(DATASET EXTRACT Opens)
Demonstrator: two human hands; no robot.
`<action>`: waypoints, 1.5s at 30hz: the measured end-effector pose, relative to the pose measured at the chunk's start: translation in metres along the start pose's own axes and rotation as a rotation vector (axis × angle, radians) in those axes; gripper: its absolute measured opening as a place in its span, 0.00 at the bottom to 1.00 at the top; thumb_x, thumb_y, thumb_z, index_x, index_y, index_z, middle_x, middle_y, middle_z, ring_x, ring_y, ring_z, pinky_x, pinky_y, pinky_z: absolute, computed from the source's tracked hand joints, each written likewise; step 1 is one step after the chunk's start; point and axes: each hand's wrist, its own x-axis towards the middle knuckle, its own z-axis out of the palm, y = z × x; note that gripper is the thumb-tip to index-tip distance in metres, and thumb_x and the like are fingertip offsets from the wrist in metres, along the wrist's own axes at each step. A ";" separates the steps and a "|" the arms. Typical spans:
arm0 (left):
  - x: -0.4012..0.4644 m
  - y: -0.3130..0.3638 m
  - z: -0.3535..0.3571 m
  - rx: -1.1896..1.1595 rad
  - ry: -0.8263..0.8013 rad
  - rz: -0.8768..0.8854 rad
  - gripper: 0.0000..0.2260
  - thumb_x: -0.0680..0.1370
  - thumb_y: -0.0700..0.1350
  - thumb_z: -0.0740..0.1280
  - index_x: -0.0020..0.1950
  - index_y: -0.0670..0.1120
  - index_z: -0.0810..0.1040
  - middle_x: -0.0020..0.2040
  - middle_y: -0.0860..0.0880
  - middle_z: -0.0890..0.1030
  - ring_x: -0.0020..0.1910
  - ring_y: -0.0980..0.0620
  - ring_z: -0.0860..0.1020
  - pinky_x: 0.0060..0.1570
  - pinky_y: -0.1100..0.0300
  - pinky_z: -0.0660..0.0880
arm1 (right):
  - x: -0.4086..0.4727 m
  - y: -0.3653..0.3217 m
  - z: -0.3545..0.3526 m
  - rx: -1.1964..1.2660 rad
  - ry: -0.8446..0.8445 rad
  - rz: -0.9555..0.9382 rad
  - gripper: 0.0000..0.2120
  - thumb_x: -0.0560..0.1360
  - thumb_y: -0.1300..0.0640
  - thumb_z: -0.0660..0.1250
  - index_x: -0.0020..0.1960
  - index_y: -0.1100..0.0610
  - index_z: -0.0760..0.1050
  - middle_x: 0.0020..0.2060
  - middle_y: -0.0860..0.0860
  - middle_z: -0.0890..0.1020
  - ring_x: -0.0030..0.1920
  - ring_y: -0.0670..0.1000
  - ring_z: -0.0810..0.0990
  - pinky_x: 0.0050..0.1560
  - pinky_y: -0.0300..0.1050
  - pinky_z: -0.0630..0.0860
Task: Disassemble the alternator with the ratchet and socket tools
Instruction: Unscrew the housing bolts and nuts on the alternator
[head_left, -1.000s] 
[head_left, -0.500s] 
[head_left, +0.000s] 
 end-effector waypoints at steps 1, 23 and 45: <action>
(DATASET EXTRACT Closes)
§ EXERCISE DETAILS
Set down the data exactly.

§ OUTPUT
Demonstrator: two human hands; no robot.
`<action>`: waypoints, 1.5s at 30hz: the measured end-effector pose, relative to the pose measured at the chunk's start: translation in metres along the start pose's own axes and rotation as a rotation vector (axis × angle, radians) in those axes; gripper: its absolute measured opening as a place in its span, 0.00 at the bottom to 1.00 at the top; thumb_x, thumb_y, thumb_z, index_x, index_y, index_z, middle_x, middle_y, middle_z, ring_x, ring_y, ring_z, pinky_x, pinky_y, pinky_z: absolute, computed from the source's tracked hand joints, each written likewise; step 1 is one step after the chunk's start; point and axes: each hand's wrist, its own x-axis towards the middle knuckle, its own z-axis out of the palm, y = z × x; note that gripper is the thumb-tip to index-tip distance in metres, and thumb_x and the like are fingertip offsets from the wrist in metres, along the wrist's own axes at each step. A ";" separates the steps and a "|" the arms. Typical spans:
arm0 (left):
  - x: -0.4012..0.4644 m
  - y: -0.3130..0.3638 m
  - z: -0.3535..0.3571 m
  - rx: -1.1896..1.1595 rad
  - ry: -0.8263..0.8013 rad
  - rz: -0.8768..0.8854 rad
  - gripper: 0.0000..0.2260
  - thumb_x: -0.0680..0.1370
  - thumb_y: -0.0700..0.1350
  - thumb_z: -0.0740..0.1280
  - index_x: -0.0020..0.1950
  - index_y: -0.0670..0.1120
  - index_z: -0.0810..0.1040
  - middle_x: -0.0020..0.2040
  - middle_y: -0.0860..0.0880
  - middle_z: -0.0890..0.1030
  - ring_x: -0.0020..0.1910
  - ring_y: -0.0980..0.0620
  - ring_z: -0.0860..0.1020
  - pinky_x: 0.0060..0.1570
  - pinky_y: -0.1100..0.0300
  - pinky_z: -0.0660..0.0880
arm1 (right):
  - x: -0.4086..0.4727 m
  - y: -0.3653..0.3217 m
  - z: -0.3545..0.3526 m
  - rx: -1.1964..1.2660 rad
  - ry: -0.8446..0.8445 rad
  - rz: -0.9555..0.9382 rad
  - gripper: 0.0000..0.2120
  - thumb_x: -0.0560..0.1360
  - thumb_y: -0.1300..0.0640
  - thumb_z: -0.0660..0.1250
  - index_x: -0.0020..0.1960
  - index_y: -0.1100..0.0610
  - index_z: -0.0760..0.1050
  - middle_x: 0.0020..0.2060
  - middle_y: -0.0860..0.0860
  - middle_z: -0.0890..0.1020
  - ring_x: -0.0030..0.1920
  - ring_y: -0.0670..0.1000
  - ring_z: -0.0810..0.0990
  - pinky_x: 0.0050..0.1560
  - pinky_y: -0.0300..0.1050
  - pinky_z: -0.0630..0.0860
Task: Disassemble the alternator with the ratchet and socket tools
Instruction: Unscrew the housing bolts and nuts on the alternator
[head_left, -1.000s] 
[head_left, -0.500s] 
[head_left, +0.000s] 
 end-effector waypoints at steps 1, 23 and 45: <action>

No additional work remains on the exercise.